FFD4 side event: Transformative impact and mobilizing partnerships for sustainable trade development in the least developed countries to meet global development aspirations
The LDCs continue to face challenges that hinder their chances of achieving Sustainable Development, compounded by declining Official development assistance, rising debt vulnerabilities and tariff uncertainty. Many are challenged with insufficient and inadequate financial resources to manoeuvre today's global crises. As the LDCs continue to wrestle with the complex questions posed by a fast changing and highly uncertain global environment, the role of the EIF is more important than ever to help revive their economies with support tailored to their specific needs and challenges.
The EIF is committed to play a central role in helping the LDCs address constraints inhibiting their capacity to participate in trade as a means for sustainable economic development and poverty reduction. To make this possible, adequate financing resources are needed – primarily through grants from the EIF Trust Fund.
Objective
Using the successes of the EIF partnership as a springboard, this side event will serve as a platform to take forward the Taskforce's recommendation on reinvigorating the EIF partnership, including on pledging resources in support of the LDCs' trade and investment priorities through EIF Phase Three.
More specifically, this 90-minute event will:
- Highlight Transformative Impact and Exchange Best Practices: Facilitate the exchange of best practices among partners on tackling the development challenges faced by the LDCs. In addition, share the unique transformative impacts and catalytic results from the implementation of the EIF programme, including setting up institutional structures and Aid for Trade coordination; leveraging resources; and supporting trade mainstreaming and productive capacity development in the LDCs to date.
- Present the EIF Phase Three Programme Framework: Share the Programme Framework and strategy of EIF Phase Three, including the approach to leveraging resources, strengthening LDC ownership and ensuring value for money.
- Reinvigorate the EIF partnership and pledge support: Donors and partners are to announce funding to the EIF Trust Fund for EIF Phase Three and discuss innovative financial mechanisms to scale up development finance for the LDCs.
Rebeca Grynspan, of Costa Rica, became UNCTAD's eighth Secretary-General on 13 September 2021 and is the first woman to lead the organization.
Prior to her UNCTAD appointment, she was the Ibero-American secretary-general from 2014 to 2021, also the first woman to head the organization. During her mandate, she has coordinated the 22-member Iberoamerican Conference and led four key summits of Heads of State and Government.
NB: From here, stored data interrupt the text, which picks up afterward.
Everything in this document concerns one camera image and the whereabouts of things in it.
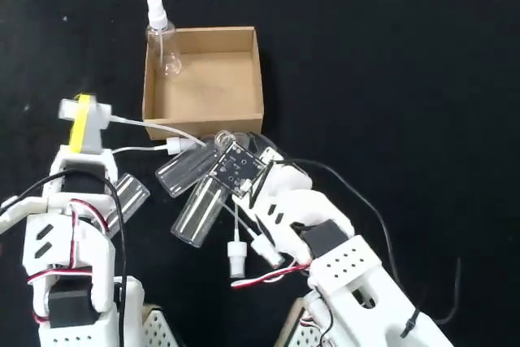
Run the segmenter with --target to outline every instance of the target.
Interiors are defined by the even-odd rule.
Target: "white dropper cap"
[[[148,21],[151,28],[161,30],[168,25],[168,17],[163,7],[163,0],[147,0]]]

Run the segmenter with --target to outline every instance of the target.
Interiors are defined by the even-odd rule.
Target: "white robotic arm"
[[[107,126],[110,107],[97,104],[94,97],[80,96],[73,108],[65,115],[62,106],[60,116],[75,123],[71,144],[60,147],[50,176],[70,169],[86,172],[104,178],[120,197],[124,189],[117,187],[114,157],[101,148],[100,131]],[[123,281],[115,277],[115,247],[109,232],[114,194],[106,193],[102,181],[95,183],[94,191],[92,184],[78,181],[77,176],[60,176],[44,185],[40,197],[13,197],[2,204],[0,234],[27,217],[23,265],[33,287],[32,307],[42,347],[121,345],[118,306]],[[141,283],[129,276],[125,347],[144,344],[143,300]]]
[[[269,163],[282,157],[269,148],[260,159]],[[355,235],[347,216],[311,186],[301,170],[275,164],[262,188],[256,189],[254,205],[249,195],[234,196],[233,201],[268,231],[264,233],[279,252],[310,265],[312,291],[305,297],[305,308],[319,325],[323,343],[328,340],[336,347],[452,346],[424,313],[417,313],[415,324],[409,323],[414,305],[363,237]]]

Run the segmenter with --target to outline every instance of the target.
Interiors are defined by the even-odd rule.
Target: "clear plastic container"
[[[211,137],[205,146],[196,144],[175,156],[160,167],[155,175],[170,196],[175,198],[207,174],[218,159],[219,151]]]
[[[156,75],[173,76],[180,73],[182,63],[176,43],[176,27],[168,20],[163,0],[148,0],[149,26],[146,28],[149,53],[154,56]]]
[[[194,247],[200,248],[215,222],[229,191],[207,176],[189,196],[171,233]]]
[[[149,52],[154,56],[155,71],[161,76],[178,75],[182,69],[180,52],[176,44],[176,28],[168,21],[164,29],[150,26],[146,29]]]
[[[126,223],[145,203],[150,196],[150,191],[130,174],[122,175],[117,181],[115,189],[119,202],[121,202],[123,221]],[[117,212],[112,210],[106,217],[106,221],[108,223],[108,236],[113,237],[120,229]]]

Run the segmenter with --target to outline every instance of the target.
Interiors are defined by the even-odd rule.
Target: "black circuit board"
[[[226,189],[242,198],[266,167],[251,152],[233,143],[210,171],[210,176]]]

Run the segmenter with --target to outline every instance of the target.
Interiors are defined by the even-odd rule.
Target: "clear glass tube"
[[[115,185],[117,196],[121,202],[121,211],[123,212],[123,221],[126,223],[136,211],[145,203],[150,196],[150,191],[134,176],[124,174],[119,178]],[[106,217],[108,223],[108,236],[113,237],[119,232],[119,221],[117,212],[111,211]]]
[[[219,152],[213,137],[204,146],[194,145],[161,166],[155,175],[175,198],[192,187],[216,164]]]
[[[189,196],[179,218],[171,227],[171,233],[200,248],[228,196],[226,188],[207,176]]]

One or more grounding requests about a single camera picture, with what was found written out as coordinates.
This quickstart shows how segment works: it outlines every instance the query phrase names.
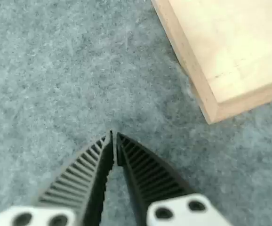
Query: screw hole
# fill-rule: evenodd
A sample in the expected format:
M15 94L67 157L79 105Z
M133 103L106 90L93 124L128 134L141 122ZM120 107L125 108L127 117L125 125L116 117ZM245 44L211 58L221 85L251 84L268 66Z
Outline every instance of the screw hole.
M206 209L204 204L199 201L191 201L188 206L192 211L204 211Z
M165 207L158 208L155 214L158 219L170 219L173 217L173 213Z
M13 226L26 226L30 223L31 220L32 215L30 213L21 213L15 218Z
M66 226L68 218L65 215L57 215L53 217L49 223L49 226Z

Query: wooden board
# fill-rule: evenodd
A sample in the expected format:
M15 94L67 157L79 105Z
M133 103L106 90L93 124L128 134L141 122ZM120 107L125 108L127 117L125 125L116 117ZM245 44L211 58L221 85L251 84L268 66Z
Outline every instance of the wooden board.
M272 0L152 0L208 123L272 101Z

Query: gripper jaw
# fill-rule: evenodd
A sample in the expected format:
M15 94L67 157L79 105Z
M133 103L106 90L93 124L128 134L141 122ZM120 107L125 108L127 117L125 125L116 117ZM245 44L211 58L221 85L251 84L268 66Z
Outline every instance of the gripper jaw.
M41 189L32 206L73 210L78 225L99 225L109 171L114 164L112 132L84 147Z
M118 165L124 168L138 225L146 225L153 202L195 193L168 163L146 147L120 133L116 143Z

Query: carpet floor
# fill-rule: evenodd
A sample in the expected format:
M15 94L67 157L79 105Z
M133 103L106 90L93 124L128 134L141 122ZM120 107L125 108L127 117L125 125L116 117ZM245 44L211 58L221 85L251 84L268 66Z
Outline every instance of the carpet floor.
M234 225L272 225L272 103L207 125L149 0L0 0L0 211L109 129ZM103 226L136 225L122 173Z

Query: blue-gray carpet
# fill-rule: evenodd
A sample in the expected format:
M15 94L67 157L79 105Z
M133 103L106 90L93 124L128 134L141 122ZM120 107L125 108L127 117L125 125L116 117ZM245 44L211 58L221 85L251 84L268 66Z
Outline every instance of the blue-gray carpet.
M272 226L272 103L207 125L149 0L0 0L0 211L108 129L234 225ZM119 168L104 209L102 225L135 225Z

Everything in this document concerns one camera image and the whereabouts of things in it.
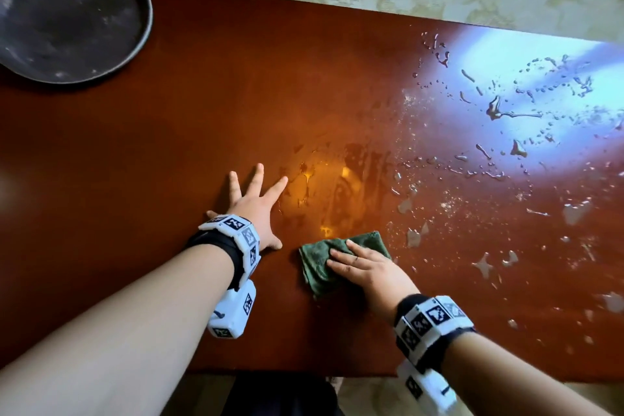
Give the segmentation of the green cleaning cloth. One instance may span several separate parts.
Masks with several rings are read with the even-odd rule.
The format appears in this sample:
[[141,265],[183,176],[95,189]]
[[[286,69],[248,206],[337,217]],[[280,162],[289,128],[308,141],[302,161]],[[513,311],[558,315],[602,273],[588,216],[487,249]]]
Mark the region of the green cleaning cloth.
[[[369,248],[391,260],[381,235],[378,231],[367,232],[350,238],[358,246]],[[346,239],[324,239],[313,244],[306,244],[299,248],[302,263],[303,277],[311,289],[315,300],[321,299],[344,284],[349,283],[326,266],[331,257],[330,251],[337,249],[342,253],[352,254],[346,245]]]

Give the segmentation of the white marker right wrist tracker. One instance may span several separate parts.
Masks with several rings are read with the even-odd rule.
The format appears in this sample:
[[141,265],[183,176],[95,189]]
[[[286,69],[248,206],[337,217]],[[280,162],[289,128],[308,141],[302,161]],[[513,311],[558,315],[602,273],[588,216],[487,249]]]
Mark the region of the white marker right wrist tracker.
[[402,381],[424,416],[446,416],[456,393],[440,373],[451,342],[476,332],[466,313],[448,295],[405,298],[397,309],[394,333],[405,360],[397,368]]

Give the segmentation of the white marker wrist tracker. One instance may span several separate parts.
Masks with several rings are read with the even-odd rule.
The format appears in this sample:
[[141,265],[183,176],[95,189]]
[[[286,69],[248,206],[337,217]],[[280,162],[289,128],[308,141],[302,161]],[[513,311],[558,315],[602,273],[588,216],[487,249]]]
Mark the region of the white marker wrist tracker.
[[246,218],[222,214],[201,224],[186,242],[185,249],[205,244],[226,252],[235,269],[207,329],[216,338],[237,339],[244,333],[256,299],[256,287],[250,276],[261,260],[259,235]]
[[466,313],[448,295],[405,298],[397,309],[394,333],[405,360],[397,368],[402,381],[424,416],[446,416],[456,393],[440,373],[451,342],[476,332]]

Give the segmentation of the dark round metal tray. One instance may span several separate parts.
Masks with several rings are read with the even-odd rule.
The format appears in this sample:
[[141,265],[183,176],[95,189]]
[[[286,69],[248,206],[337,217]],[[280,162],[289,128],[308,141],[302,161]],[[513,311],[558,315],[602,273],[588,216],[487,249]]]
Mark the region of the dark round metal tray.
[[0,0],[0,66],[48,85],[91,83],[145,46],[152,0]]

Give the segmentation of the white marker left wrist tracker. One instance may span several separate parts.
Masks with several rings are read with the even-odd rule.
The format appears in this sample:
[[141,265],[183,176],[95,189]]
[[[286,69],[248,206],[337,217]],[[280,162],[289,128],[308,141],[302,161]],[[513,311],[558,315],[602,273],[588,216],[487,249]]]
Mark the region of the white marker left wrist tracker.
[[256,287],[250,276],[261,260],[259,235],[246,218],[222,214],[201,224],[186,242],[185,249],[205,244],[226,252],[235,269],[207,329],[216,338],[237,339],[244,333],[256,299]]

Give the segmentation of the person's dark clothing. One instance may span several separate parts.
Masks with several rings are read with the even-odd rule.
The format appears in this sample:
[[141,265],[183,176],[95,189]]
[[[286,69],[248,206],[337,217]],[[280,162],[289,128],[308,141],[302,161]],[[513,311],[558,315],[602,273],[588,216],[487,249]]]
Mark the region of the person's dark clothing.
[[336,390],[305,372],[254,371],[236,376],[220,416],[344,416]]

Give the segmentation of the person's right hand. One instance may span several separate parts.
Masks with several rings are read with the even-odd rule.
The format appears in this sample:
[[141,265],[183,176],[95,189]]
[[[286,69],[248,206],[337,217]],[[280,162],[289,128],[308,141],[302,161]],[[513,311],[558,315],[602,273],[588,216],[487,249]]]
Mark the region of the person's right hand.
[[340,277],[363,289],[370,309],[386,323],[394,325],[394,318],[397,314],[398,305],[407,297],[419,294],[412,279],[392,260],[373,251],[369,248],[361,247],[347,240],[347,247],[352,254],[356,252],[366,253],[373,262],[370,269],[354,269],[347,267],[333,269],[330,258],[326,266]]

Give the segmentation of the person's left hand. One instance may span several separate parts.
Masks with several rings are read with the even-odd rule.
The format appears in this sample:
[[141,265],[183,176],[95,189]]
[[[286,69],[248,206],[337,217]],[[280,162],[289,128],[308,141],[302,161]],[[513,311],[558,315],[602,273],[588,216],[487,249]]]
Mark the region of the person's left hand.
[[229,174],[229,208],[227,213],[246,218],[255,227],[260,237],[260,250],[266,249],[266,240],[271,229],[270,214],[273,206],[280,198],[288,183],[288,178],[283,176],[264,195],[257,198],[246,198],[242,192],[238,175],[235,171]]

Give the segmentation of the person's left forearm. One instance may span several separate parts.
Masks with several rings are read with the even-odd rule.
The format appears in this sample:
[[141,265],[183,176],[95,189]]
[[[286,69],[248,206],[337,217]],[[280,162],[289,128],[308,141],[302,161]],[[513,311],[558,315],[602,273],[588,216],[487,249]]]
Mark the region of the person's left forearm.
[[99,302],[0,371],[0,416],[159,416],[233,271],[196,246]]

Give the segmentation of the person's right forearm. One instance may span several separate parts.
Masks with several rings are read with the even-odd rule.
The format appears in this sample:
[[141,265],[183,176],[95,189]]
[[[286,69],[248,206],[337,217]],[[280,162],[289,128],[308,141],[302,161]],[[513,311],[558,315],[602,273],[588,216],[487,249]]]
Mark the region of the person's right forearm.
[[479,333],[449,344],[441,374],[474,416],[612,416]]

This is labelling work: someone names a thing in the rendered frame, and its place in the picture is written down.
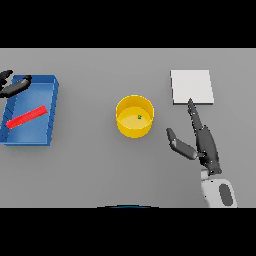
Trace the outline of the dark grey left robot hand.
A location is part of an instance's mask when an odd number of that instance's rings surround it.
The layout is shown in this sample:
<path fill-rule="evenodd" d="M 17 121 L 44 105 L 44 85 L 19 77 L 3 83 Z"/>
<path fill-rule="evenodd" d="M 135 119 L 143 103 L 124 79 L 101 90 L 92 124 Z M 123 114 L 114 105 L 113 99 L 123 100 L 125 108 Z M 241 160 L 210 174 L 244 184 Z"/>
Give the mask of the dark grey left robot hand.
<path fill-rule="evenodd" d="M 31 75 L 26 75 L 21 80 L 7 85 L 7 78 L 9 78 L 12 73 L 12 70 L 5 70 L 0 72 L 0 98 L 10 98 L 15 96 L 28 89 L 31 85 Z"/>

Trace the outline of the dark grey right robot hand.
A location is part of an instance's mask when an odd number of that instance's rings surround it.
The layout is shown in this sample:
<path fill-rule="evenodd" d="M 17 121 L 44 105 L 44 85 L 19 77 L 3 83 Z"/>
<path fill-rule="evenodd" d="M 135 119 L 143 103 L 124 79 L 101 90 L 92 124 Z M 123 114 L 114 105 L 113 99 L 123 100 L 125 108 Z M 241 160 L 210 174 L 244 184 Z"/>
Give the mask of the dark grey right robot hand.
<path fill-rule="evenodd" d="M 171 128 L 167 128 L 167 138 L 170 148 L 189 160 L 199 159 L 199 162 L 208 170 L 209 175 L 221 174 L 220 160 L 214 138 L 206 125 L 203 125 L 196 105 L 192 99 L 188 100 L 188 113 L 191 117 L 192 128 L 196 138 L 196 147 L 178 139 Z"/>

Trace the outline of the blue tray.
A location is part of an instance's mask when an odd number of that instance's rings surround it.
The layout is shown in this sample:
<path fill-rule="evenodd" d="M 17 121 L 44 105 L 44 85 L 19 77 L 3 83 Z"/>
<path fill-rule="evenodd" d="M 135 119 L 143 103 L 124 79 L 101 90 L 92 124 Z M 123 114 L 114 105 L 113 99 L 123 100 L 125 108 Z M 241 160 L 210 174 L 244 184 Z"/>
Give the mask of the blue tray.
<path fill-rule="evenodd" d="M 0 144 L 49 146 L 59 83 L 55 75 L 33 75 L 28 89 L 6 100 Z"/>

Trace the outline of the yellow bowl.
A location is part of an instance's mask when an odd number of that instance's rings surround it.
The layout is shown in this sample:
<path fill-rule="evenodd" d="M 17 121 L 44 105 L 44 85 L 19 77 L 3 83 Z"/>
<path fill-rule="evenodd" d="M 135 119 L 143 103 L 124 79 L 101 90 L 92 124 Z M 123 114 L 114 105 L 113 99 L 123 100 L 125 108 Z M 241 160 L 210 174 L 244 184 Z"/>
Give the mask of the yellow bowl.
<path fill-rule="evenodd" d="M 128 138 L 141 138 L 151 129 L 154 120 L 152 103 L 140 95 L 128 95 L 116 106 L 116 125 Z"/>

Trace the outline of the pale square scale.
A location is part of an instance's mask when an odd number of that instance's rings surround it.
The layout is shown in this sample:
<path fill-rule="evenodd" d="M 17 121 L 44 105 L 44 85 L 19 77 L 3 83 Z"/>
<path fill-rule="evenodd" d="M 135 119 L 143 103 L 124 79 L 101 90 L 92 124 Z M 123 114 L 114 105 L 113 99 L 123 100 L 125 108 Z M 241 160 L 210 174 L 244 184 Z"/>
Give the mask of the pale square scale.
<path fill-rule="evenodd" d="M 208 70 L 171 70 L 170 78 L 175 105 L 185 105 L 189 99 L 192 99 L 195 104 L 214 104 Z"/>

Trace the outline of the red beaker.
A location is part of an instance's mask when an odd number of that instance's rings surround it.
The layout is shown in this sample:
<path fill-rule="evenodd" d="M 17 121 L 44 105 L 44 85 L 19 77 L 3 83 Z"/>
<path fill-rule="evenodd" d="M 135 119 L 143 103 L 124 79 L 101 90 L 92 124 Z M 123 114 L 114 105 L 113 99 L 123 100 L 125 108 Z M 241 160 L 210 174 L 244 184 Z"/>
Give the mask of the red beaker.
<path fill-rule="evenodd" d="M 48 111 L 46 107 L 42 105 L 11 120 L 8 120 L 6 122 L 6 126 L 8 129 L 13 129 L 47 113 Z"/>

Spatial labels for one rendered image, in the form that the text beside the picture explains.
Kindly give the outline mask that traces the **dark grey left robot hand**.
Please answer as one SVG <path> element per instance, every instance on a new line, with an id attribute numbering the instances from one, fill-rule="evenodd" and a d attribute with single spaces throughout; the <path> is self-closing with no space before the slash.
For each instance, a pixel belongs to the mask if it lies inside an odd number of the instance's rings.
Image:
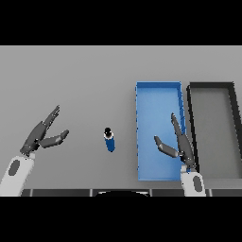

In 2010 she was appointed Under-Secretary-General of the United Nations and Associate Administrator of the United Nations Development Program (UNDP) and prior to that was UNDP Regional Director for Latin America and the Caribbean.
Prior to joining the United Nations, Ms. Grynspan served as Vice-President of Costa Rica from 1994 to 1998. She was also Minister of Housing, Minister Coordinator of Economic and Social Affairs, and Deputy Minister of Finance. In 2021 she was named Special International Advisor to the newly created Economic and Social Council of Argentina and invited to join as member of the G20 High-Level Independent Panel on Financing the Global Commons for Pandemic Preparedness and Response.
In addition to her experience as a lecturer and advisor to several international organizations, she has been actively involved in key United Nations initiatives, such as the Millennium Project's Task Force on Poverty and Economic Development and the High-level Panel on Financing for Development.
In 2014 and 2015, she was recognized as one of the 50 leading intellectuals of Latin America. And she was recognized as one of the 100 most powerful women in Central America by Forbes magazine.
Ms Grynspan holds a degree in Economics by the University of Costa Rica and a MSc in Economics by the University of Sussex. She has been awarded a Doctorate Honoris Causa by the University of Salamanca, the University of Extremadura and the European University of Madrid in recognition of her outstanding professional achievements.